Picturing you and Rosie O'Donnell watching 40's B&W old movies doesn't do much for my appetite. I'll be forcing down my eggs and grits this morning.

Posted by: Maggie on April 20, 2005 07:40 AM

You want to marry a lesbian? Why would you want to marry anyone?? I gave up on the institution of marriage after one shot...I would think after two you'd have wised up by now LOL.

Living in sin, that's where it's at!

Posted by: Chablis on April 20, 2005 09:00 AM

Well, ya had me hooked until ya said I couldn't be straight,,,

Posted by: Michele on April 20, 2005 09:19 AM

i married a lesbian.of course i keep telling her that so she'll go find a good looking girl friend then i can watch.at my age [60] i need all the stimulation assistance i can get my hands on.c.j.g.

Posted by: CJG on April 20, 2005 09:24 AM

Maggie - ! ! ! ! ! ! !

Posted by: Bonita on April 20, 2005 09:26 AM

Okay Rob, dish.
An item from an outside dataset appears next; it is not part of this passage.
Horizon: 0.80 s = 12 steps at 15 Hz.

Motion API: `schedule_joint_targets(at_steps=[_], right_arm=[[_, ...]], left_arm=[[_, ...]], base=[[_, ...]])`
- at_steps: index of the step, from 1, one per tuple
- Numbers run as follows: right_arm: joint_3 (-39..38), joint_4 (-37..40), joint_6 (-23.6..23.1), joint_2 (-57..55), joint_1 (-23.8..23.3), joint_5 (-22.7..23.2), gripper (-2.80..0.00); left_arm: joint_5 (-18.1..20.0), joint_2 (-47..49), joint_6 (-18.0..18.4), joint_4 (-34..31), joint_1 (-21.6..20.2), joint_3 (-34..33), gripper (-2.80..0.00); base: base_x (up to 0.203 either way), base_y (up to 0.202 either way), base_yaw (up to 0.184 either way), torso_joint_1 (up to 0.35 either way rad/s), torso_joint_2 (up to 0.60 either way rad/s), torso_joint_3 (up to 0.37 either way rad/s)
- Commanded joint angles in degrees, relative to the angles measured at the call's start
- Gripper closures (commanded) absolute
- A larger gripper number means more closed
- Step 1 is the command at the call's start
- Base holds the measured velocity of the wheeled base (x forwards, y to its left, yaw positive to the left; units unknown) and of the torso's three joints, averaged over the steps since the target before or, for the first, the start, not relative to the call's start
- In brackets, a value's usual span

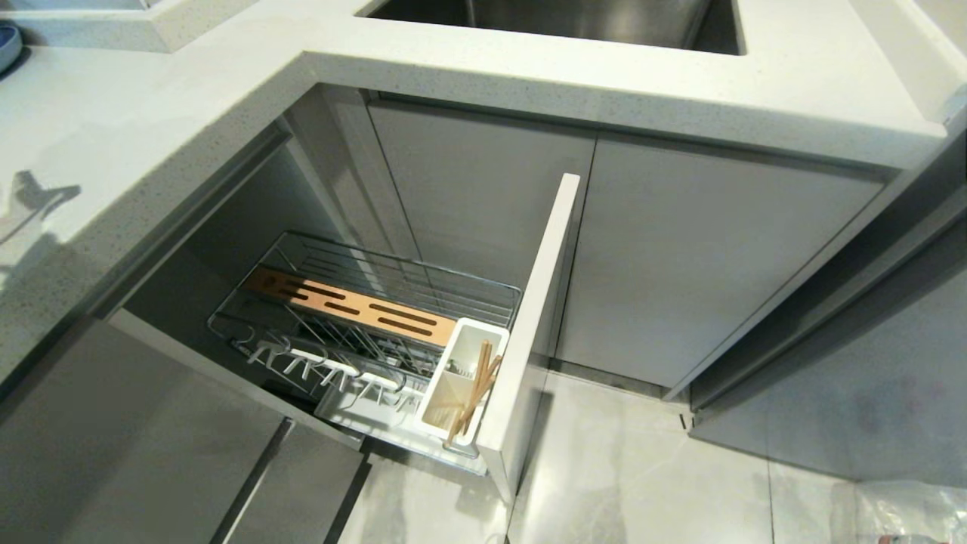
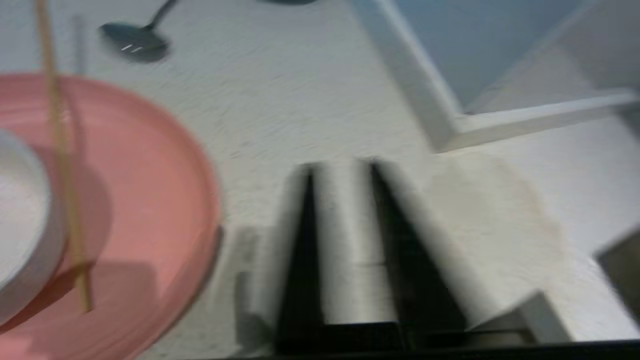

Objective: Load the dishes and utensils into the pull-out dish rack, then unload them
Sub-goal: Take the chopsticks out of the cupboard

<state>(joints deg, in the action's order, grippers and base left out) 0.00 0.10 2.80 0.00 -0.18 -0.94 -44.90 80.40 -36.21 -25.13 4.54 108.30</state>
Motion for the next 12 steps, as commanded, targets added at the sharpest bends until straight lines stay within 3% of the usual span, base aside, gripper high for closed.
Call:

Who was she? You nailed one during the Bloggerfest, didn't you? Thought she had possibilities -- until you found out she was married. Now you're swearing off.

Not that I've ever been there, but if I was, I was a damn sight younger than you are. Hell, I was younger than Jason.
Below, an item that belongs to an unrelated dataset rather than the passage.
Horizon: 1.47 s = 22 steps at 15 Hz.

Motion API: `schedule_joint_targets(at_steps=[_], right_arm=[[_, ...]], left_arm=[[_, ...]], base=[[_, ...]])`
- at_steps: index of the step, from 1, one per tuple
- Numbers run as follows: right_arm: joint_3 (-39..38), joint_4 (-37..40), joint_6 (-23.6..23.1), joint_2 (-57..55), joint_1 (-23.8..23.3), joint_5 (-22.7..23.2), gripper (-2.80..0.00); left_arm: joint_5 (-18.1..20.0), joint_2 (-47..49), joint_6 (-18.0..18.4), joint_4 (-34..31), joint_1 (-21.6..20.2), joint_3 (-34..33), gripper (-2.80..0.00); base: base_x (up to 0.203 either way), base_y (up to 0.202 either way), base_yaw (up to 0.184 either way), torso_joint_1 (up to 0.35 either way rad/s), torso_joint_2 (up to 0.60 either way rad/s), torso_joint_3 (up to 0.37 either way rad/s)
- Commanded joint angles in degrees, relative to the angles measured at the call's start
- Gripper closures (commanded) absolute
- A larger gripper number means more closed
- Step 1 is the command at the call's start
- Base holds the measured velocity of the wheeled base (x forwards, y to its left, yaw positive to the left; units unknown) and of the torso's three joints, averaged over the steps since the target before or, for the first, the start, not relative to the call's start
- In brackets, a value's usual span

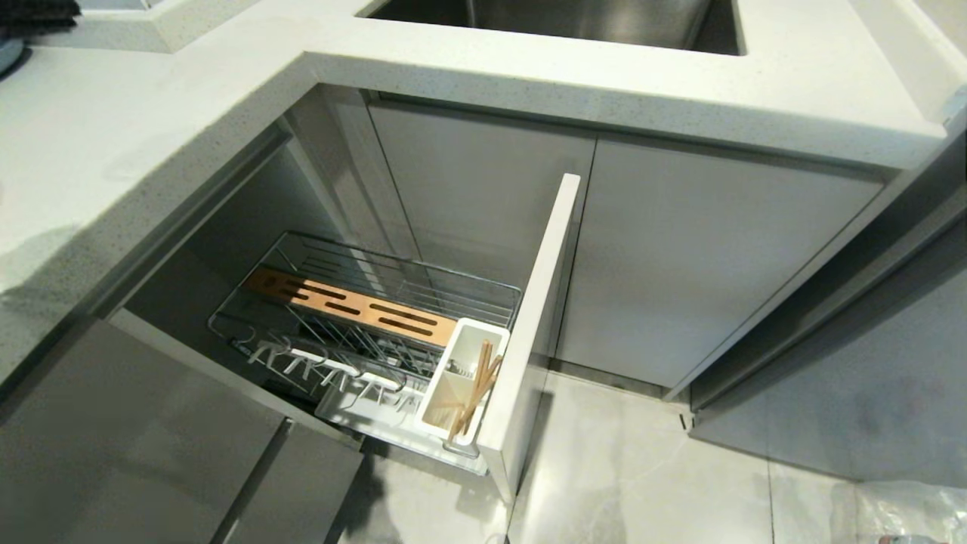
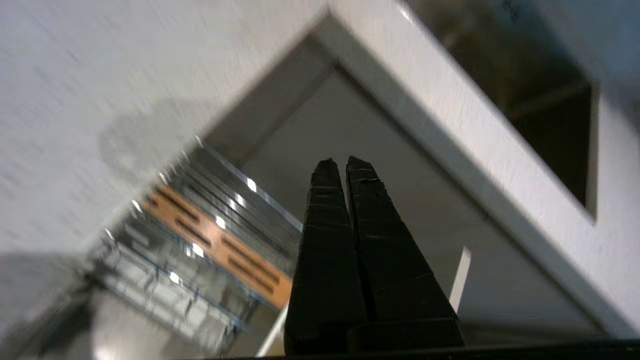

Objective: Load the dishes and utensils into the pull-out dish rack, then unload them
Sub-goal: Take the chopsticks out of the cupboard

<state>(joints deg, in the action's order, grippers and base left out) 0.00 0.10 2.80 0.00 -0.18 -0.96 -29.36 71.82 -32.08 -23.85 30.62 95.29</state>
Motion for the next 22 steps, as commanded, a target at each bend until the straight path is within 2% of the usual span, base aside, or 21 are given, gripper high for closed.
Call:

If I'd ever been there, which I'm not saying I ever was.

Posted by: McGehee on April 20, 2005 10:31 AM

Like father like dau ....

Posted by: Phil-Z on April 20, 2005 01:29 PM

Try this dude.

http://www.hilarious-pictures.com/content/367.html

Posted by: Assrot on April 20, 2005 01:36 PM

You're forgetting something.

"Dykes" as you refer to them, are still women.

Those women still have hormones and get vapors.
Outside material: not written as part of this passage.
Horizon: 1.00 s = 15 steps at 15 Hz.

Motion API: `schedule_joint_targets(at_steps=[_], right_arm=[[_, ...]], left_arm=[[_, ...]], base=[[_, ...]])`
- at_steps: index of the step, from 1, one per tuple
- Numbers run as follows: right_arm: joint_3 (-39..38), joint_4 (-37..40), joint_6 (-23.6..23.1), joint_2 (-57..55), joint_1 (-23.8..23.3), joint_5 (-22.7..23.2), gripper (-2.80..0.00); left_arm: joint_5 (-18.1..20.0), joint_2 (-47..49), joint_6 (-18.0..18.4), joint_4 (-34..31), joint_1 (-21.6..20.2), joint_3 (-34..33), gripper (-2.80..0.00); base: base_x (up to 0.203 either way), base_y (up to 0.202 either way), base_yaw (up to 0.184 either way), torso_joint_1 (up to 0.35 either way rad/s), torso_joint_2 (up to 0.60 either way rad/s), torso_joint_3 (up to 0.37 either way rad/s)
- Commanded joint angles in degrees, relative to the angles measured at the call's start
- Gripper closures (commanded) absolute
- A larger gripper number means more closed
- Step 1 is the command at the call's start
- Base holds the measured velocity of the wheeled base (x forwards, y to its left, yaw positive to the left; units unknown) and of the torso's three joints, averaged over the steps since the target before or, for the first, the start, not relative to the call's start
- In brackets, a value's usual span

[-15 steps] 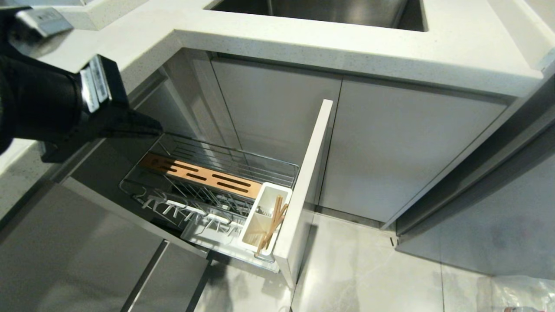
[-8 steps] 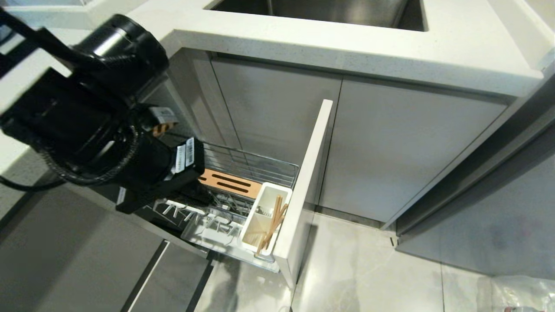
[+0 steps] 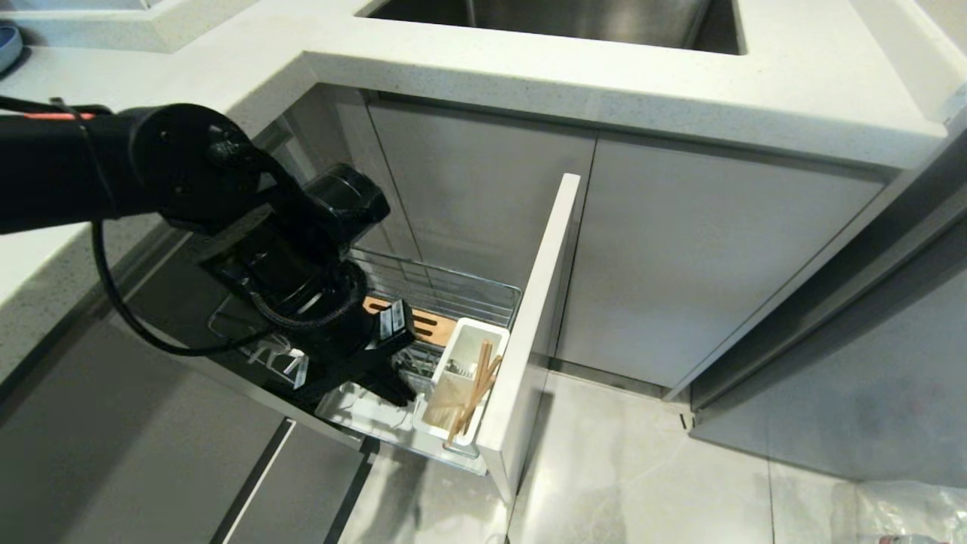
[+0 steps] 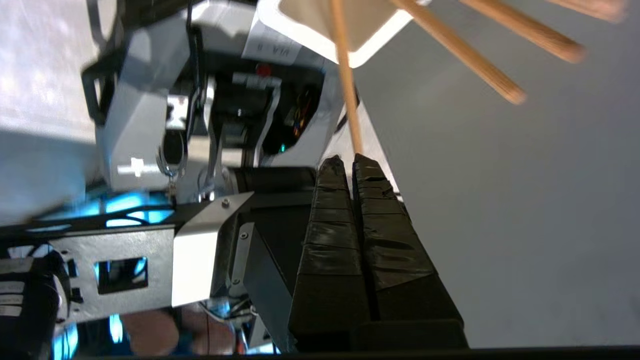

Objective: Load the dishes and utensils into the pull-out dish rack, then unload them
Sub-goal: Take the chopsticks out of the cupboard

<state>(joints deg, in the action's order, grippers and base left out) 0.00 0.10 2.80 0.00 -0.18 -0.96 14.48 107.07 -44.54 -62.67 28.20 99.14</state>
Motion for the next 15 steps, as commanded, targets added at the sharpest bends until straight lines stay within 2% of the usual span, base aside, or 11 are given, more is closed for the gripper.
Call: schedule_joint_targets(at_steps=[1,3,11,12,15], right_arm=[[-0.09,-0.01,0.02,0.0,0.01,0.0,0.0],[-0.09,-0.01,0.02,0.0,0.01,0.0,0.0],[-0.09,-0.01,0.02,0.0,0.01,0.0,0.0],[-0.09,-0.01,0.02,0.0,0.01,0.0,0.0],[-0.09,-0.01,0.02,0.0,0.01,0.0,0.0]], left_arm=[[0.95,3.07,-0.28,-0.32,-0.07,-0.41,0.0],[2.9,4.18,-0.22,-0.17,0.17,-1.05,0.0],[3.97,5.87,-0.37,1.23,1.42,-2.46,0.0],[3.97,5.87,-0.37,1.68,1.42,-2.64,-2.8],[3.97,6.03,-0.37,1.85,1.42,-2.64,-2.8]], base=[[0.0,0.0,0.0,0.0,0.0,0.0],[0.0,0.0,0.0,0.0,0.0,0.0],[0.0,0.0,0.0,0.0,0.0,0.0],[0.0,0.0,0.0,0.0,0.0,0.0],[0.0,0.0,0.0,0.0,0.0,0.0]])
Verily, the only thing you cut out of the picture is the only thing that usually makes it WORTH it for a man to put up with the bullshit hysteria...pussy.

Posted by: Cythen on April 20, 2005 01:48 PM

Just don't bother with American women; other nationalities are MUCH better.

Posted by: Terry on April 20, 2005 11:15 PM

One of the best girlfriends I ever had was lesbian. Was three years ago and she had just broken up with her lover. She told me I could do whatever I wanted with her, long as I didn't poke her. We spent many days and nights together and are still friends. I just turned 50, she 32. I loved robbing that cradle, wine does wonders, and thank God she never new,errr got knocked up..They're fun Rob! Murry

Posted by: murry on April 21, 2005 06:19 AM

Sour grapes? Naw, I don't think so.

At some point lonliness becomes more powerful than horniness.